October 15, 2019

ジョナサン・ノット指揮東京交響楽団の「答えのない質問」「未完成」他

●台風19号が猛威を振るった週末、首都圏の多くの演奏会が中止になった。気象庁の予報技術が進化したおかげなのか、一昔前と違って台風は事前の予報通りにやってくる。逸れてくれないし、消えてくれない。上陸するといったら本当に上陸する。12日は鉄道各社は計画運休に。電車が止まれば、もうどうにもならない。催事が軒並み中止になり、多くのお店も会社も休業、学校も休校。一日じっと引きこもって台風を待ち構えるしかない状況。食べ物を用意して、モバイルバッテリーを充電し、お風呂に水をためる。大混雑の街から人がいなくなる。コンビニからは食べ物がなくなる。いやでも2011年を思い出す。

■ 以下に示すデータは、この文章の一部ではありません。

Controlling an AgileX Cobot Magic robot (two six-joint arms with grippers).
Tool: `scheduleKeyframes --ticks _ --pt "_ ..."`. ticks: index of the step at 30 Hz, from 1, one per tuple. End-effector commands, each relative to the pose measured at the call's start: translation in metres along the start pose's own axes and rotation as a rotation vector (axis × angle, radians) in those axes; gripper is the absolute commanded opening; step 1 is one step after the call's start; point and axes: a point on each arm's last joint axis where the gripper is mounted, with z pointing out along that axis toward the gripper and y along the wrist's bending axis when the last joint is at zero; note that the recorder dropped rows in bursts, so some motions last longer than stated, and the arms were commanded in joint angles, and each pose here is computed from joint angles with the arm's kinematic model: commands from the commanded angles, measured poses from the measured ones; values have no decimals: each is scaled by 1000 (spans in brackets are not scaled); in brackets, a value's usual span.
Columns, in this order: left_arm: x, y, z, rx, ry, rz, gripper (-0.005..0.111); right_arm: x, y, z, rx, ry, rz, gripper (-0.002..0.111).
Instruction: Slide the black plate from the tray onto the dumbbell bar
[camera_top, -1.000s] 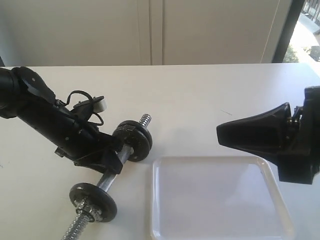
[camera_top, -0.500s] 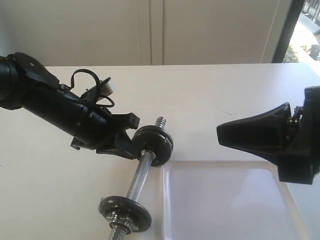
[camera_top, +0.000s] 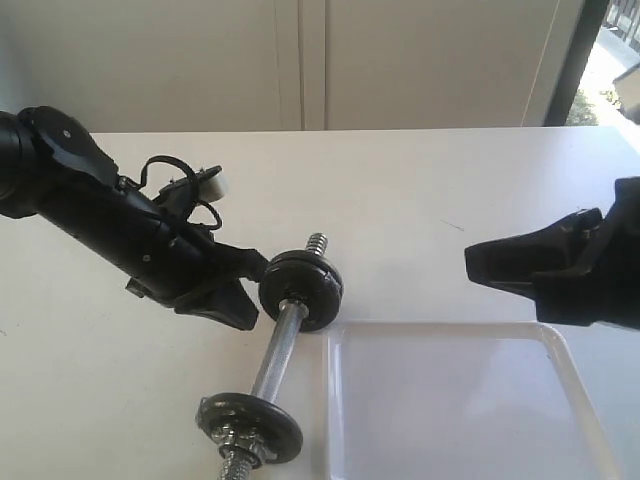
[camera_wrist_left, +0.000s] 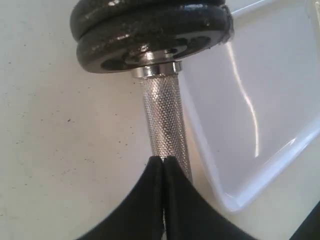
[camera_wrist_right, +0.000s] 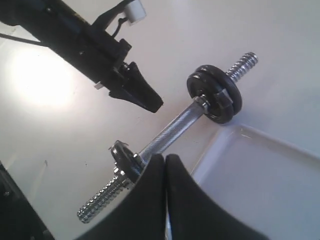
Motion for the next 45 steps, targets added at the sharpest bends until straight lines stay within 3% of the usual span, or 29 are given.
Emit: scheduleKeyframes --ticks 1,5,11,45 --pt "2 -1 -6 -37 0 52 0 -1 -5 0 38 -14 28 0" --pt "5 6 -6 -112 37 96 0 -1 -5 0 39 -15 28 0" --pt "7 10 -3 -141 69 123 0 0 -4 0 32 -6 26 0" --pt "9 18 -3 -201 97 169 0 4 -3 4 -12 54 69 0"
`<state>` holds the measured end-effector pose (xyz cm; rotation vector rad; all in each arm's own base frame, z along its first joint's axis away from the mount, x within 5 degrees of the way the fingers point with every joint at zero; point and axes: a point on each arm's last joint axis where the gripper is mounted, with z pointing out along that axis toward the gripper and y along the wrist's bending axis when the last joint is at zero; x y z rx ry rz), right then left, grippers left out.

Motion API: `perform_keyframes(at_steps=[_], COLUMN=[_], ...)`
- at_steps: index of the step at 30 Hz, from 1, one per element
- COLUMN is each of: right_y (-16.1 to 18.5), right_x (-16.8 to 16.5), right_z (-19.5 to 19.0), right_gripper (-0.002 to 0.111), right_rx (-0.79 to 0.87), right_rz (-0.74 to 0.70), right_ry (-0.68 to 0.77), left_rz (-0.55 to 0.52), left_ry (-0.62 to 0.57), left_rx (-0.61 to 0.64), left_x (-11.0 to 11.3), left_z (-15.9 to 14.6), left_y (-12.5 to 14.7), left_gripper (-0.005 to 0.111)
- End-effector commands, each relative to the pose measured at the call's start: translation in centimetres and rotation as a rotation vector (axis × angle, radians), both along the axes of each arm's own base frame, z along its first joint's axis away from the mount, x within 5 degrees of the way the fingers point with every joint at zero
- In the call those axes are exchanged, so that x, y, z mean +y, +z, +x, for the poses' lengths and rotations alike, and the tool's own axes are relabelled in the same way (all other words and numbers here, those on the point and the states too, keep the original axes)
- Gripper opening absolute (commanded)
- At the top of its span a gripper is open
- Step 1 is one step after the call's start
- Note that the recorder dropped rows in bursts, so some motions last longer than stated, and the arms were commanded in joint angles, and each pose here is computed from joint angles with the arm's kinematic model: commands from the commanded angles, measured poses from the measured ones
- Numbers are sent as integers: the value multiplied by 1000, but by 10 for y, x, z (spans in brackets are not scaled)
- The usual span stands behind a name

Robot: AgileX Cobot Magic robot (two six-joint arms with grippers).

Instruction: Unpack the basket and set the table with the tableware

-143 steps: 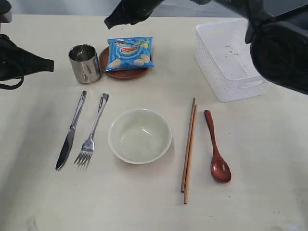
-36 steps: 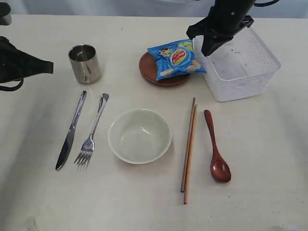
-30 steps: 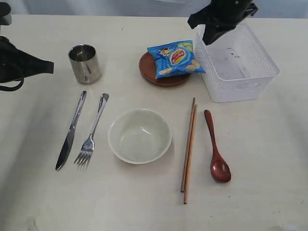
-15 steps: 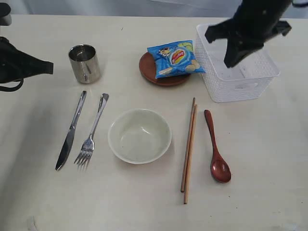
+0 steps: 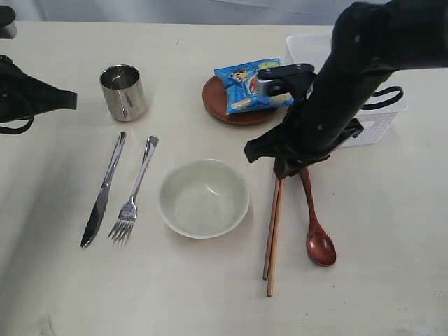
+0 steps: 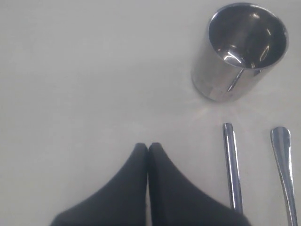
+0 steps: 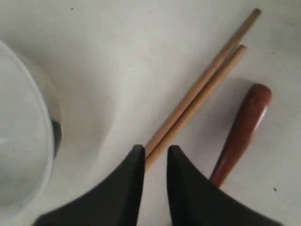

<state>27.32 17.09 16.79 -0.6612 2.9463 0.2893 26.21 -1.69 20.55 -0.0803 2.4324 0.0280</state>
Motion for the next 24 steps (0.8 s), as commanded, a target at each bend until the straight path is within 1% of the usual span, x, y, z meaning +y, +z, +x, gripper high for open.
perform_keyframes(at_steps=[1, 4, 13, 19, 24], right_y=[-6, -10, -33, -45, -45], right_x=[5, 5, 10, 11, 12], right_z=[3, 5, 14, 18, 20], right_gripper=[39, 40, 40, 34, 34], right_rx=[-37, -28, -13, -14, -32], right_rz=[-27, -22, 2, 8, 22], right_ry=[-95, -185, -357, -396, -404], left_rz=[-2, -2, -2, -2, -2], left_ry=[14, 14, 14, 14, 14], left_rx=[19, 19, 19, 19, 19], left_x=[1, 1, 1, 1, 1], left_z=[-2, -2, -2, -2, -2], left_y=[-2, -2, -2, -2, -2], left_gripper=[0, 0, 0, 0, 0])
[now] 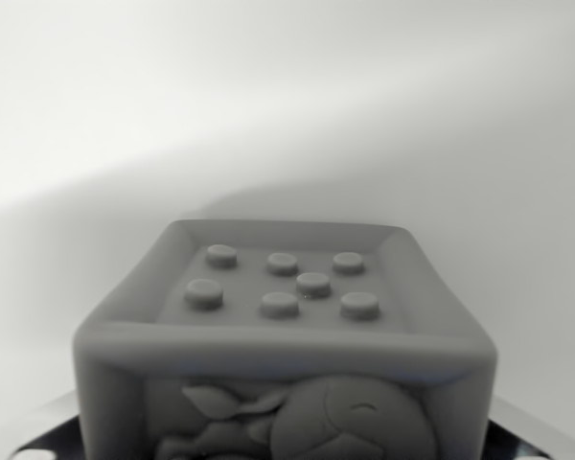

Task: Destack cube

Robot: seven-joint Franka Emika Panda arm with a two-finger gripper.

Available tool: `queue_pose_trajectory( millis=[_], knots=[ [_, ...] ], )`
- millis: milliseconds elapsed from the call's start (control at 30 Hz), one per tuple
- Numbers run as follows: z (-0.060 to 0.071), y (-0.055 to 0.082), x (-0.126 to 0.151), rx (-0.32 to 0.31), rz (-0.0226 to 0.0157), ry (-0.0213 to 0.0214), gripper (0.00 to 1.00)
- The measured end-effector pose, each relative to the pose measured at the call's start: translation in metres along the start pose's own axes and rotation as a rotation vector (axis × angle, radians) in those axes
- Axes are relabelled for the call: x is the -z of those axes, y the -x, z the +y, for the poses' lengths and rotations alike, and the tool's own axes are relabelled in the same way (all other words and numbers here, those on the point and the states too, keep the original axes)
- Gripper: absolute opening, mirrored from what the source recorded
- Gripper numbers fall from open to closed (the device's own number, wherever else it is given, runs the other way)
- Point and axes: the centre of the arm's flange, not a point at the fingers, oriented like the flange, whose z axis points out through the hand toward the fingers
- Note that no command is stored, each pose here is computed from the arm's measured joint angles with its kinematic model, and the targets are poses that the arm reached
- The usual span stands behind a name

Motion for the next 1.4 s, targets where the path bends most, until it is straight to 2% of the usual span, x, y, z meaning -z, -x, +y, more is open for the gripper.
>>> queue_pose_trajectory(
  millis=[967, 1267, 1400],
  knots=[
    [0.0, 0.0, 0.001, 0.0, 0.0002, -0.0004, 1.0],
    [-0.001, 0.0, 0.016, -0.001, 0.0023, -0.0038, 1.0],
    [-0.001, -0.001, 0.026, -0.001, 0.002, -0.0041, 1.0]
  ],
)
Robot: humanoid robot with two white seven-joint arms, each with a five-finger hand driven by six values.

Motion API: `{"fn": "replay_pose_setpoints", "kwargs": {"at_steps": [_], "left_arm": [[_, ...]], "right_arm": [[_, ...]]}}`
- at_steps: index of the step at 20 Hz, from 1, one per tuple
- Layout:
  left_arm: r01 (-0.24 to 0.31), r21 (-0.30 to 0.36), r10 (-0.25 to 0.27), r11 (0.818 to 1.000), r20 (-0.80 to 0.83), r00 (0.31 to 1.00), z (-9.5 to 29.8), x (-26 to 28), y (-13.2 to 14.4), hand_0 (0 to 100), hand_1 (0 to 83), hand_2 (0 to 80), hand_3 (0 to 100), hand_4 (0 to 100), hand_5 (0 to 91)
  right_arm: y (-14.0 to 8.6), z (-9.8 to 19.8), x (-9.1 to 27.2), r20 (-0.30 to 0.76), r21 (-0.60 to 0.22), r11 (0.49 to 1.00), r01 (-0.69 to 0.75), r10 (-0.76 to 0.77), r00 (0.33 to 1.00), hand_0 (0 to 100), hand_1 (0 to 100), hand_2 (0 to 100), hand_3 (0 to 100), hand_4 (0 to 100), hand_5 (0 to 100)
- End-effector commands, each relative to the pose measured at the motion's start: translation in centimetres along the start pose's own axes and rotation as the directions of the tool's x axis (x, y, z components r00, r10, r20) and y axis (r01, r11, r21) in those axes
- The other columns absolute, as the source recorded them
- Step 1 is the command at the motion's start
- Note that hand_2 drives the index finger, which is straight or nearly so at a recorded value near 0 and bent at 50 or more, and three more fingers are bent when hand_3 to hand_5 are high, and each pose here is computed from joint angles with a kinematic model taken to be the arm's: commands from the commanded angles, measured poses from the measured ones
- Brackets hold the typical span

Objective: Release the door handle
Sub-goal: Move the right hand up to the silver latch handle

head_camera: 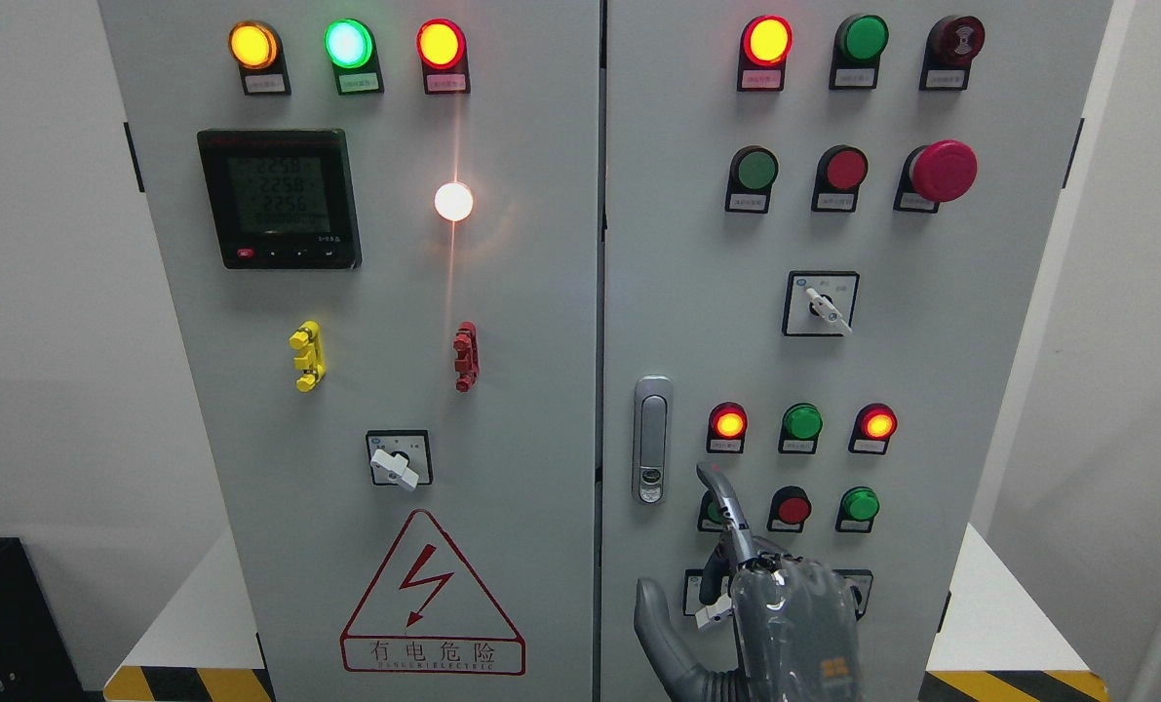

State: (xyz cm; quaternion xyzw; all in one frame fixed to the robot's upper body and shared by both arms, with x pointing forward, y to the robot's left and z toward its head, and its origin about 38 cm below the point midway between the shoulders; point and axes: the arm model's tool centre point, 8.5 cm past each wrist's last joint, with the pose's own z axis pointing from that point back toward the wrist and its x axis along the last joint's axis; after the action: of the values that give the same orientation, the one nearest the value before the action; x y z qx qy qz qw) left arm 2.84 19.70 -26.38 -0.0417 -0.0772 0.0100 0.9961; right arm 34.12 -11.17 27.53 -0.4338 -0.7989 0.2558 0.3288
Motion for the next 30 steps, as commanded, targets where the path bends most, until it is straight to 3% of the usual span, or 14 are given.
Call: {"fn": "replay_pose_setpoints", "kwargs": {"at_steps": [1, 10, 30], "left_arm": [[-0.002, 0.001, 0.002, 1.0, -0.009, 1.0, 0.1, -0.6, 0.0, 12, 55.6, 0.0, 0, 0, 0.0], [-0.002, 0.001, 0.002, 1.0, -0.009, 1.0, 0.1, -0.6, 0.0, 12, 55.6, 0.0, 0, 0, 0.0], [-0.002, 0.001, 0.002, 1.0, -0.009, 1.0, 0.1, -0.6, 0.0, 12, 55.6, 0.0, 0, 0, 0.0]], "right_arm": [[2.8, 0.0, 0.9, 0.033, 0.074, 0.993, -0.093, 0.09, 0.995, 56, 32, 0, 86, 91, 100], [5.4, 0.1, 0.0, 0.008, 0.142, 0.978, -0.154, 0.154, 0.988, 57, 31, 0, 86, 91, 100], [6.5, -1.5, -1.2, -0.033, 0.157, 0.968, -0.196, 0.204, 0.978, 57, 30, 0, 87, 92, 100]]}}
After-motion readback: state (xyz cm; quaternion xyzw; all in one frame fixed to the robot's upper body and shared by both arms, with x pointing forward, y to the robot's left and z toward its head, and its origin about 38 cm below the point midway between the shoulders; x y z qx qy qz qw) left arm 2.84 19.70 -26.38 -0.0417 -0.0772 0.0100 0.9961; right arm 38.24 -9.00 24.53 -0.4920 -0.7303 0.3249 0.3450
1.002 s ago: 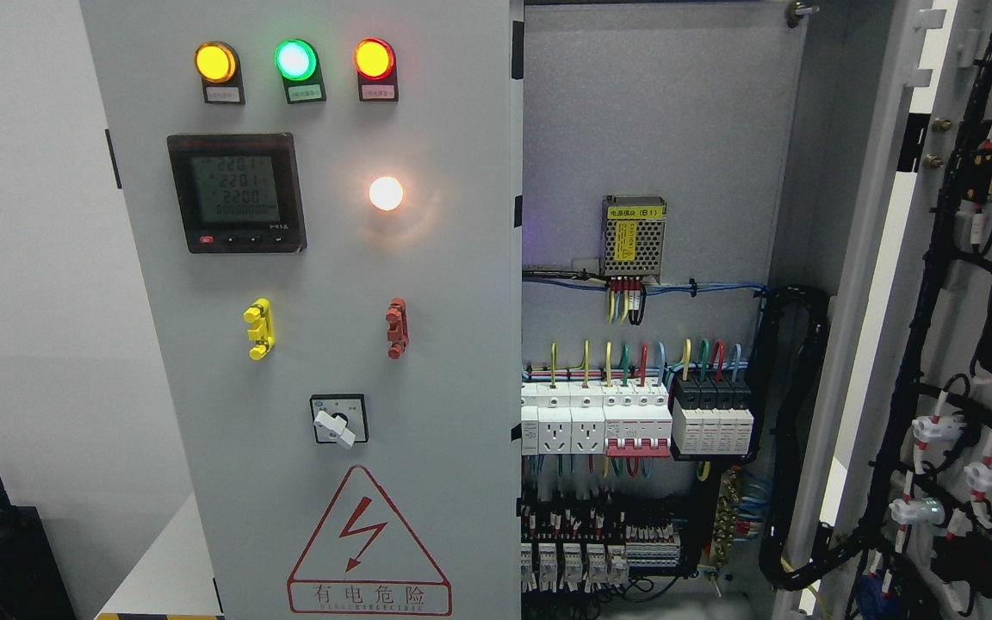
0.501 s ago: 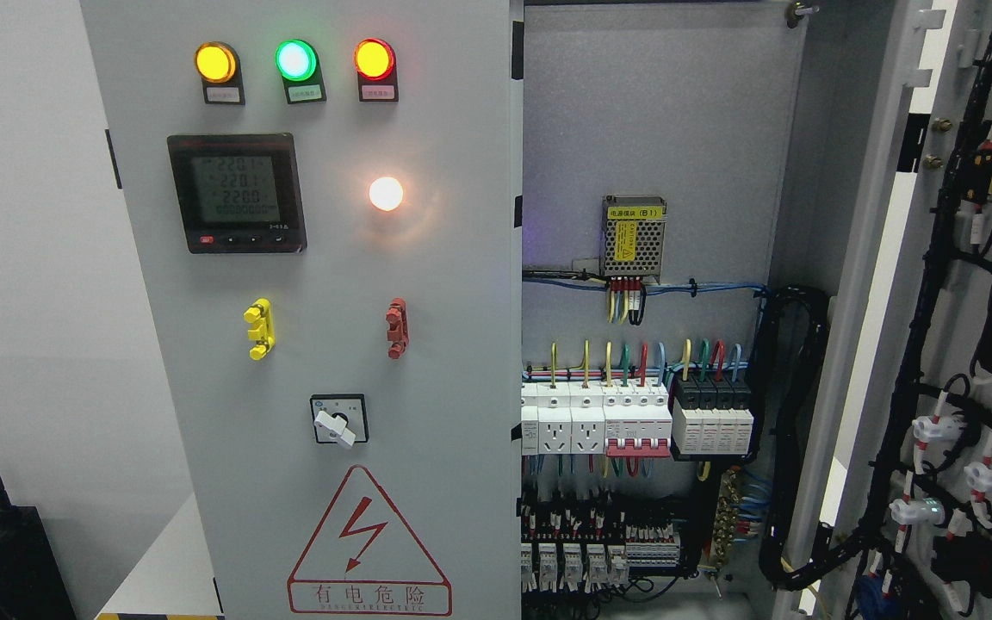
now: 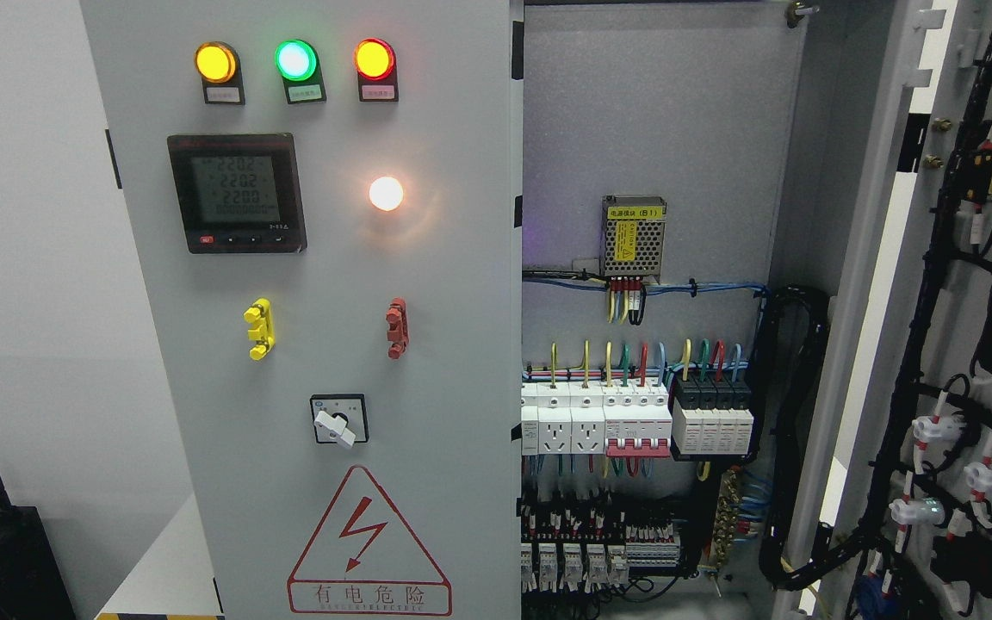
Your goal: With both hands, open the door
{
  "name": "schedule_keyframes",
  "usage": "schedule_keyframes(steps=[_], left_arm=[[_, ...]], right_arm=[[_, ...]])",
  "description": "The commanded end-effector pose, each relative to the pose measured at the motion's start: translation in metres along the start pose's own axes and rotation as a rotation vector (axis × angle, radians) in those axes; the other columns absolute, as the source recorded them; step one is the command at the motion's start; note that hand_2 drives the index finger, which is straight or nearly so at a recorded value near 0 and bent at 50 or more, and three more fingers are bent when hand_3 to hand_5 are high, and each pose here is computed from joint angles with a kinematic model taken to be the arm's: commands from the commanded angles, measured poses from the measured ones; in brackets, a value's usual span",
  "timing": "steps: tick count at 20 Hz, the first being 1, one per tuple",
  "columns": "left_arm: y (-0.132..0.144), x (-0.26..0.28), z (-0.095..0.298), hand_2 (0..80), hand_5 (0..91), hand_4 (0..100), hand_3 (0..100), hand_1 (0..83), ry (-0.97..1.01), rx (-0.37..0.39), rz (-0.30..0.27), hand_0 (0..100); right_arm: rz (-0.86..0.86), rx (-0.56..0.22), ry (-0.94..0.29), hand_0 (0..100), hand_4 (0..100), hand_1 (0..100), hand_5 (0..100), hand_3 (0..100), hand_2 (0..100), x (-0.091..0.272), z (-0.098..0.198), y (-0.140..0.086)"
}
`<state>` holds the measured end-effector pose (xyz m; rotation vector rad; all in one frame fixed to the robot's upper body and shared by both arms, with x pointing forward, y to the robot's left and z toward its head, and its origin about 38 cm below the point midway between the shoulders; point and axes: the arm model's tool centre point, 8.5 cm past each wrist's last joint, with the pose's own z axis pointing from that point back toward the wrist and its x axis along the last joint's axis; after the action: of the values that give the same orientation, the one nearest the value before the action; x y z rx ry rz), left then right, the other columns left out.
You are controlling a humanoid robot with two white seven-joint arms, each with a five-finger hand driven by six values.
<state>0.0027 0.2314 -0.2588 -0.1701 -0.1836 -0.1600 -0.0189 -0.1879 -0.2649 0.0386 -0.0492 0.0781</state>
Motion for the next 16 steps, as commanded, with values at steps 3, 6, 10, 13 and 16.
schedule_keyframes(steps=[3, 6, 10, 13, 16], left_arm=[[-0.014, 0.005, -0.002, 0.0, 0.0, 3, 0, 0.0, -0.022, -0.018, 0.100, 0], [-0.013, 0.005, -0.002, 0.0, 0.0, 3, 0, 0.0, -0.022, -0.020, 0.081, 0], [-0.012, 0.008, -0.003, 0.0, 0.0, 3, 0, 0.0, -0.029, -0.019, 0.079, 0], [-0.011, 0.009, -0.003, 0.0, 0.0, 3, 0, 0.0, -0.032, -0.016, 0.078, 0], [-0.011, 0.009, -0.003, 0.0, 0.0, 3, 0, 0.0, -0.032, -0.016, 0.078, 0]], right_arm=[[-0.009, -0.010, -0.166, 0, 0, 0, 0, 0, 0, 0.032, 0.003, -0.012], [-0.012, -0.013, -0.280, 0, 0, 0, 0, 0, 0, 0.039, 0.016, -0.020], [0.002, -0.016, -0.397, 0, 0, 0, 0, 0, 0, 0.052, 0.035, -0.028], [0.012, -0.021, -0.443, 0, 0, 0, 0, 0, 0, 0.047, 0.048, -0.035], [0.024, -0.013, -0.530, 0, 0, 0, 0, 0, 0, 0.047, 0.074, -0.035]])
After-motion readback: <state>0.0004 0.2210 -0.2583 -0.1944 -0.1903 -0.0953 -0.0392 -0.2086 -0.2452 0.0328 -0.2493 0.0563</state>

●ジョナサン・ノット指揮東京交響楽団が用意したプログラムは、アイヴズ「答えのない質問」とシューベルトの「未完成」交響曲、ブラームスのピアノ協奏曲第1番(独奏はヴァーヴァラ)。12日のサントリーホール公演は中止するしかないが、同じプログラムが13日のミューザ川崎でも予定されており、問題はこちらの公演が開催できるかどうか。13日になれば台風も去り、朝から天候は回復することはまちがいないが、台風の被害がどれだけ出るのか、電車が動くのかどうか、だれにもわからない。前日の段階では、「開催の予定だが、最終的には当日の正午頃に決定」と発表があった。で、翌日。いつもは品川から川崎まで東海道線か京浜東北線を使うのだが、どちらも午前中は止まったまま。ただ、京急は動いていたので、品川から京急川崎に行くことに。京急川崎とJR川崎って、つながっていないんすよね。初めて降りたので、方角がわからず、地図を見て歩く。結局、演奏会は開催されることになり、予定より10分開演時間を遅らせることになった。客席は状況を考えれば予想以上の入り。
●前半はアイヴズ「答えのない質問」とシューベルトの「未完成」交響曲がつなげて演奏された。Unanswered Question の回答が Unfinished だという趣向が、あやうく Unperformed になるところだったが、一公演だけでも開催されたのは救い。「答えのない質問」、やはりライブで聴くとトランペット(舞台裏)と木管楽器の対話性が引き立つ。アイヴズでの静かな弦楽器の動きが、続く「未完成」冒頭のうごめくような弦楽器とどこかで対応しているように思える。後半、ブラームスのピアノ協奏曲第1番でソロを務めたのはヴァーヴァラというモスクワ生まれのピアニスト。本当はヴァーヴァラの後に姓が続くんだろうけど、芸名がヴァーヴァラということなのか(ウ濁マニア垂涎)。2012年にゲザ・アンダ国際ピアノ・コンクールで第1位を獲得していて、そのときの審査委員長がノットなんだとか。演奏前はナーバスになっていたようだが、始まってみれば聴きごたえのあるすばらしいブラームス。音色はブリリアントではなく、むしろ渋みのあるくすんだトーンで、詩情豊か、随所にはっとさせられるような表現がある。メカニックよりも、第2楽章のような内省的な楽想の玄妙さが印象に残る。終楽章はパワーを振り絞って、勢いよく駆け抜けた(おしまいのほうでチェロの弦が切れて、チェロ・リレーの場面あり)。アンコールでブラームスの間奏曲作品118-2。納得の選曲で、自家薬籠中のものといった感。
●終演後、JR川崎駅に向かうと東海道線が動いていた。帰宅途中、コンビニをのぞくとやはり棚がからっぽ。ニュースで北陸新幹線の車両が長野で浸水していることを知る。すでに予約している切符があるのだが、はたして車両のやりくりができるのかどうか。